(Data extracted from a collection)
****************
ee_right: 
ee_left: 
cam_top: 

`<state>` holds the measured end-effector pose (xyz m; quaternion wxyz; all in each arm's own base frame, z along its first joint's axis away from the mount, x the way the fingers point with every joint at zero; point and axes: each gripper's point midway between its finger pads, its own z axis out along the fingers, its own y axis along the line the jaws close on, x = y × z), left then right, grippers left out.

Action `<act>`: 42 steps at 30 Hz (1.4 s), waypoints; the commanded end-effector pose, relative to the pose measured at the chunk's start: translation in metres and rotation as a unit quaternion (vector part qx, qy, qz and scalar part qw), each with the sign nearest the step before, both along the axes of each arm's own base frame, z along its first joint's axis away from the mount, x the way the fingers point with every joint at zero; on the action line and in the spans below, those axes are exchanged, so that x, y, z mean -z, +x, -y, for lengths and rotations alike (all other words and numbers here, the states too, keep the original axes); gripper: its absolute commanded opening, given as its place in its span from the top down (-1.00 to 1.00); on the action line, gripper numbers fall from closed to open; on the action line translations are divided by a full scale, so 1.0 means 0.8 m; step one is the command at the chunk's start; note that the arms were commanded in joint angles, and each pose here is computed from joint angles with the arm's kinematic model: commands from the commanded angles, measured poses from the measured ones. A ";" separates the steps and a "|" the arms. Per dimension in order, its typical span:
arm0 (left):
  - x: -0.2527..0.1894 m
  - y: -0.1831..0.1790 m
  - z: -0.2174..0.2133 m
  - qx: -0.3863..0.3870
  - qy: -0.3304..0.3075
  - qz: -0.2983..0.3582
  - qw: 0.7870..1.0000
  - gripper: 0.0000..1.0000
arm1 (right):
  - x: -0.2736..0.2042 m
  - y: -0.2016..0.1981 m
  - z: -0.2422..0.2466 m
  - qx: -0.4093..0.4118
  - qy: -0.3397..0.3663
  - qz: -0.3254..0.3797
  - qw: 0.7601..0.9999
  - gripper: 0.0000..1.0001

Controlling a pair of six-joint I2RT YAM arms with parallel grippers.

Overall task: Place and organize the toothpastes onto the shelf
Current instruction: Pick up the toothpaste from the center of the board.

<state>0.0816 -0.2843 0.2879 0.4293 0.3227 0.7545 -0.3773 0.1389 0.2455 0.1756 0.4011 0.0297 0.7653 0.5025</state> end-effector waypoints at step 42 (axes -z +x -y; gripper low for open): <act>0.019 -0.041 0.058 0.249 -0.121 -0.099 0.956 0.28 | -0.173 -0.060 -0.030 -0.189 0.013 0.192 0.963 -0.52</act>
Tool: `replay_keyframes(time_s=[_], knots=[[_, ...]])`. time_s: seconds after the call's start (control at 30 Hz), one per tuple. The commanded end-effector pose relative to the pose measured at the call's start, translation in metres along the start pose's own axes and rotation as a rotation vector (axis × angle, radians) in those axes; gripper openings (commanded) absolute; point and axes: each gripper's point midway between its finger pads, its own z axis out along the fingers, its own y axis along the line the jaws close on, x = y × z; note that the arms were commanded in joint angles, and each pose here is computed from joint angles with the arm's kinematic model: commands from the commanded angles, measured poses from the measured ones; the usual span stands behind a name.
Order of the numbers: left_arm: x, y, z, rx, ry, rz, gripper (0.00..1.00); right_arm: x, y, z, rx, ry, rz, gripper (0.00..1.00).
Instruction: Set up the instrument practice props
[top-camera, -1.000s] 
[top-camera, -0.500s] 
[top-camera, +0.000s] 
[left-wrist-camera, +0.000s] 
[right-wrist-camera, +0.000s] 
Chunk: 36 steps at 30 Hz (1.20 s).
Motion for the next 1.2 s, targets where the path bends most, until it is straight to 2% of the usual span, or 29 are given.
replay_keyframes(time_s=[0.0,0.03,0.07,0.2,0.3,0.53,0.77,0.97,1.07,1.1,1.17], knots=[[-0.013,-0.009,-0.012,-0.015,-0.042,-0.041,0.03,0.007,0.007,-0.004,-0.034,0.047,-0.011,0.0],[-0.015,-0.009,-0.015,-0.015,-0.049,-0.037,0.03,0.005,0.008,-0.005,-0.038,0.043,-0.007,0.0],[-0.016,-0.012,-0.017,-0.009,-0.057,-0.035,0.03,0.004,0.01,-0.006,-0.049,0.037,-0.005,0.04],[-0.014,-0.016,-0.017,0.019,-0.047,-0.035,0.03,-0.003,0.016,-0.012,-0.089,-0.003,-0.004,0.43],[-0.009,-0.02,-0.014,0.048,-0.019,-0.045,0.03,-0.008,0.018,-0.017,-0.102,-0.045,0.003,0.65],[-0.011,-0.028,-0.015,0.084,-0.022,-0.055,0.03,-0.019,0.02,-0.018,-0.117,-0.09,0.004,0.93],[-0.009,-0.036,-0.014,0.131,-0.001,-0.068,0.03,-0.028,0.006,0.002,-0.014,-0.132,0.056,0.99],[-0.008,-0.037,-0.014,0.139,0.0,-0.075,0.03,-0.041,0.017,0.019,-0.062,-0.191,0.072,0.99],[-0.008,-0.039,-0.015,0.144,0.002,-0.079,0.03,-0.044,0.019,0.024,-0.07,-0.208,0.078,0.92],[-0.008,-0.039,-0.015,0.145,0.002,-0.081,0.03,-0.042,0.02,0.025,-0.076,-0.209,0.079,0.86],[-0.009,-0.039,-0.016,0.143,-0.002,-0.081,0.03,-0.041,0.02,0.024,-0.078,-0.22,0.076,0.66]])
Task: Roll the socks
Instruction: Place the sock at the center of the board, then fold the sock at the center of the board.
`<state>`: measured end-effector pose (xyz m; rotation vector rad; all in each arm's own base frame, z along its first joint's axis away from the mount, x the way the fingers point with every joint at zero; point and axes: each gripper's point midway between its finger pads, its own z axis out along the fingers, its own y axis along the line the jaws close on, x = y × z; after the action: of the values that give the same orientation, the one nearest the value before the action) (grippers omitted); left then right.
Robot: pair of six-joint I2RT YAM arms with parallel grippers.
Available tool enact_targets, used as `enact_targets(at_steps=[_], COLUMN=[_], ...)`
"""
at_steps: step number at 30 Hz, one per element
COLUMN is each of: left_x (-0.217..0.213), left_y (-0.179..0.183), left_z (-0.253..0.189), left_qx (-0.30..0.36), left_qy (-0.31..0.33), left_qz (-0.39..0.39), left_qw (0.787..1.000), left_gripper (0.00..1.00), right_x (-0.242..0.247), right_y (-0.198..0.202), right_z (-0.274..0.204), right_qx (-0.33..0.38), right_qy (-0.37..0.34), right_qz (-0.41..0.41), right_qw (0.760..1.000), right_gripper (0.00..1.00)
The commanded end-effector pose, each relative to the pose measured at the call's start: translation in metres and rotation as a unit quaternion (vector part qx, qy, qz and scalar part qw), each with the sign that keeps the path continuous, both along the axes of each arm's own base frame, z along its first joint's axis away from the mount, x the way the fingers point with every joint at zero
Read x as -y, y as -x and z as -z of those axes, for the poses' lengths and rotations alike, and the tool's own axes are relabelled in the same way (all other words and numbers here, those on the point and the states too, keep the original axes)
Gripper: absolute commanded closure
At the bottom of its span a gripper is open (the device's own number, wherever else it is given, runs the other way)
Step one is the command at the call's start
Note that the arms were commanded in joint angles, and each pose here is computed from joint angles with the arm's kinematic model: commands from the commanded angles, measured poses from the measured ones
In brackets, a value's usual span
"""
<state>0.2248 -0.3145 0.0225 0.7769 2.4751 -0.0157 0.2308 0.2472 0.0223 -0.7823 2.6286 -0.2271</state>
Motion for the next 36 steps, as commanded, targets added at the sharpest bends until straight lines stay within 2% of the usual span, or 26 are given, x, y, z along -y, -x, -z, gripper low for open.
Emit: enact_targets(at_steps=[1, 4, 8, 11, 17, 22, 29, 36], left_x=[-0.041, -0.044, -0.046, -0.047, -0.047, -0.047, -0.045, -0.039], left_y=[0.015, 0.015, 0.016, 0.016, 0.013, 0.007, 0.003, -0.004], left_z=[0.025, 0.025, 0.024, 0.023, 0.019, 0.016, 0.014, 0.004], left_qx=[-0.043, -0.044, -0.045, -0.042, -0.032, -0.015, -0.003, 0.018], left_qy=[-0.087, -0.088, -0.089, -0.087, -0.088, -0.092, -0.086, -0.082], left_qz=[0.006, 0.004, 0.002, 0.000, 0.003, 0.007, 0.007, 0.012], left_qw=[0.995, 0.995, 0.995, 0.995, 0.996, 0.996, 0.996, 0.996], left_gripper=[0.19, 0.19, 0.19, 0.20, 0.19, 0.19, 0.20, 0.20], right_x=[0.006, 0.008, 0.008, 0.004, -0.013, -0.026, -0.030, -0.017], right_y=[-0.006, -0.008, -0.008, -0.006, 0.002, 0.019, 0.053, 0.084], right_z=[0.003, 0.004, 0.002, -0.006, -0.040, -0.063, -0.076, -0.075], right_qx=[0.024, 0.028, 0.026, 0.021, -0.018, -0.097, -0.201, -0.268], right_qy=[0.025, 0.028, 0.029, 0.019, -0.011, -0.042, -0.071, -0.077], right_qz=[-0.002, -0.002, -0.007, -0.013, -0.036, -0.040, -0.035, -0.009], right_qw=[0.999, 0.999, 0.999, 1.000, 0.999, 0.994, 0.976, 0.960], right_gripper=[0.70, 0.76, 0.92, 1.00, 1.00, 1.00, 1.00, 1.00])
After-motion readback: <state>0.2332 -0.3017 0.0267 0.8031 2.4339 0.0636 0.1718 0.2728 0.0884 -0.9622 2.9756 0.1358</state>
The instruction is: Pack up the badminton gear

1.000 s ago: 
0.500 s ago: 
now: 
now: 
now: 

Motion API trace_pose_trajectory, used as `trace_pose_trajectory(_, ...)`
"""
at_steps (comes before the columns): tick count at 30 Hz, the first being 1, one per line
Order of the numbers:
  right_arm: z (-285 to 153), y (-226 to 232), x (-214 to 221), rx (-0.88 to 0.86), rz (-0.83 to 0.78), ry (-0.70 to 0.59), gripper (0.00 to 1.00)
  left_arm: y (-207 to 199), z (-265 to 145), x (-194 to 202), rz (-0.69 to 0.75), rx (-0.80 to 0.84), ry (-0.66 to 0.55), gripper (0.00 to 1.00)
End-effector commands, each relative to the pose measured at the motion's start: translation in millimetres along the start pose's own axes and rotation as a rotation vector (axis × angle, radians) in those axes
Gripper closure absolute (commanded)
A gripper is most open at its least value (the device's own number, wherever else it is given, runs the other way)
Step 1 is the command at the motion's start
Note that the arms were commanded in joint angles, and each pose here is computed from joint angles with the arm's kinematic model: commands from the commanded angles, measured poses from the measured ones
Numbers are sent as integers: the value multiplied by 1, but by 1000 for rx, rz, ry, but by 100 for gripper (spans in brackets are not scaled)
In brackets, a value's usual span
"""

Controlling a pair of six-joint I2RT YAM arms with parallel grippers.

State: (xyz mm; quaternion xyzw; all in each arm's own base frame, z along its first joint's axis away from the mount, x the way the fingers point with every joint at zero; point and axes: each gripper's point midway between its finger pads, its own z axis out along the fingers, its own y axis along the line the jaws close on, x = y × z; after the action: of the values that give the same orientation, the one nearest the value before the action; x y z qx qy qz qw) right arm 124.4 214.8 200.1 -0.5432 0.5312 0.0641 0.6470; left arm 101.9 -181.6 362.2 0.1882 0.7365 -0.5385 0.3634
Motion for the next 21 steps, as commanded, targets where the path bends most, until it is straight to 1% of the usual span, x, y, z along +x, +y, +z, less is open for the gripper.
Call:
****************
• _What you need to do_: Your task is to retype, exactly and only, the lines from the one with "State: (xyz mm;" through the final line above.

• _Written answer_:
State: (xyz mm; quaternion xyzw; all in each arm's own base frame, z along its first joint's axis away from the mount, x the way the fingers point with every joint at zero; point and axes: each gripper's point midway between its finger pads, its own z axis out along the fingers, its own y axis along the line the jaws close on, x = y × z; after the action: of the values that give the same orientation, the one nearest the value before the action; x y z qx qy qz qw) right arm 124.4 214.8 200.1 -0.5432 0.5312 0.0641 0.6470; left arm 101.9 -181.6 362.2 0.1882 0.7365 -0.5385 0.3634
Motion for the next 21 steps, as commanded, targets where the path bends most, until it is straight to 1% of the usual span, x, y, z along +x, +y, +z, less is open for the gripper.
Call:

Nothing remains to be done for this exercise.